终于和这咸菜见面了,年后堂哥从外地赶来,特地赶来送娘一瓮头咸菜,真是礼轻情意重呀!
去年年初二伯去世,堂哥就和娘说,这娘就由你多照顾,我心里有数!一年中娘没少去,小堂哥有时去买菜,有时去城里,娘跑了一趟又一趟,二伯走了,办丧事接的我家水电,3天给了500元,二伯母孤身一人,完全适应不了二伯父的离去,精神奔溃,到年前也就离去了,这次水电费给了300元,要说水电费这点完全够了,但这堂哥可是老板呀!他从事建筑行业多年,身价千万,在城里有几套房,这肚量也是醉了。

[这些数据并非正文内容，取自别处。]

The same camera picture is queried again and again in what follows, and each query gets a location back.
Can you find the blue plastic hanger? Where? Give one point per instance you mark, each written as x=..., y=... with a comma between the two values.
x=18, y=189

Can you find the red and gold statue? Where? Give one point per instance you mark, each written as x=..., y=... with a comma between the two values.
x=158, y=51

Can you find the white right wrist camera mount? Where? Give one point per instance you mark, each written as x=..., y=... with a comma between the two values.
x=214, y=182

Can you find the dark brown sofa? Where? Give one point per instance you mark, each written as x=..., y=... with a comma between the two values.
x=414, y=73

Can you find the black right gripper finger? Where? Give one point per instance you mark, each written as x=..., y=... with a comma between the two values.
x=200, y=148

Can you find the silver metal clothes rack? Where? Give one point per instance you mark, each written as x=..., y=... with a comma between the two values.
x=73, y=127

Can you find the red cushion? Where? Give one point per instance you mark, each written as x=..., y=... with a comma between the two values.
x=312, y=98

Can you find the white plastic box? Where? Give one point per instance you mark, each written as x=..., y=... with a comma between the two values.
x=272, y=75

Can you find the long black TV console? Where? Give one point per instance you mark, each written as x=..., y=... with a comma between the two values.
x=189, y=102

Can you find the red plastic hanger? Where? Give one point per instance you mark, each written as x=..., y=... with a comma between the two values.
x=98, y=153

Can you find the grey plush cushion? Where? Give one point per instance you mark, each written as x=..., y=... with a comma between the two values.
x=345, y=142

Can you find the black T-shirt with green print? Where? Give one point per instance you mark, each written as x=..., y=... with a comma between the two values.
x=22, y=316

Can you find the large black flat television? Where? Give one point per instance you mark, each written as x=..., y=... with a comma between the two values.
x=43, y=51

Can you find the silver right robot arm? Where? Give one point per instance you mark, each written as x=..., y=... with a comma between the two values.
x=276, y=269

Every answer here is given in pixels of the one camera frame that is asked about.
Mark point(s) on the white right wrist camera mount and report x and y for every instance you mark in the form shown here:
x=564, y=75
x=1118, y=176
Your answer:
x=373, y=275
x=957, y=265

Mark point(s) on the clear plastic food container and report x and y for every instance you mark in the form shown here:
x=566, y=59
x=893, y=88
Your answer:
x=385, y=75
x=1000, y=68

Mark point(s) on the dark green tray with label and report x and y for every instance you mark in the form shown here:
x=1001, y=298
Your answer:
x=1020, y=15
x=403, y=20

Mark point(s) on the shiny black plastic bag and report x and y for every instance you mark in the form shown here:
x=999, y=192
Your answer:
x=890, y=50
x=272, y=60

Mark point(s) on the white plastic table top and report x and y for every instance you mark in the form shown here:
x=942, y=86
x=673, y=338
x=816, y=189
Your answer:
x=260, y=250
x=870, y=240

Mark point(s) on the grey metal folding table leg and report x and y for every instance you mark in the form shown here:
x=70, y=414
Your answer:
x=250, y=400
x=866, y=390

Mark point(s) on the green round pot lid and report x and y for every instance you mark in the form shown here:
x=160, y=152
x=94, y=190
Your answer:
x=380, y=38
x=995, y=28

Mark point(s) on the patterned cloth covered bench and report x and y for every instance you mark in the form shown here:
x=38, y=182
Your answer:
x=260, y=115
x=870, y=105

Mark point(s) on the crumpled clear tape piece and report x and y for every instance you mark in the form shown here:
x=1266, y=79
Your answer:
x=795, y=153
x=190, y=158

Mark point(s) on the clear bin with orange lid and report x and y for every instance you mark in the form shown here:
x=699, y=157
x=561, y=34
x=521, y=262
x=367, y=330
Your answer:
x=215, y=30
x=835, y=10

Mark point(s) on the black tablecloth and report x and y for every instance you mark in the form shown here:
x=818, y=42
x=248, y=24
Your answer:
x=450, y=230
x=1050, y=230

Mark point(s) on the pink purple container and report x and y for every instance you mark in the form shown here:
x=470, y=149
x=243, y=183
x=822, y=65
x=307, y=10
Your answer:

娘嫌弃咸菜是腌制品,对身体不好,一直不开,到时真不能吃了,在我一再要求下,娘终于掀开泥土盖,终于见到了咸菜真容。
先是几张盐袋子,靠边都有白色发霉的,我们挖掉了许多,尝一尝盐盐的,带一点鲜,忙喊邻居过来,让阿娟拿点,阿娟见不白亮,悻悻地走了。不过这是姐的最爱,我敢打赌,她回来一定会拿上一大袋。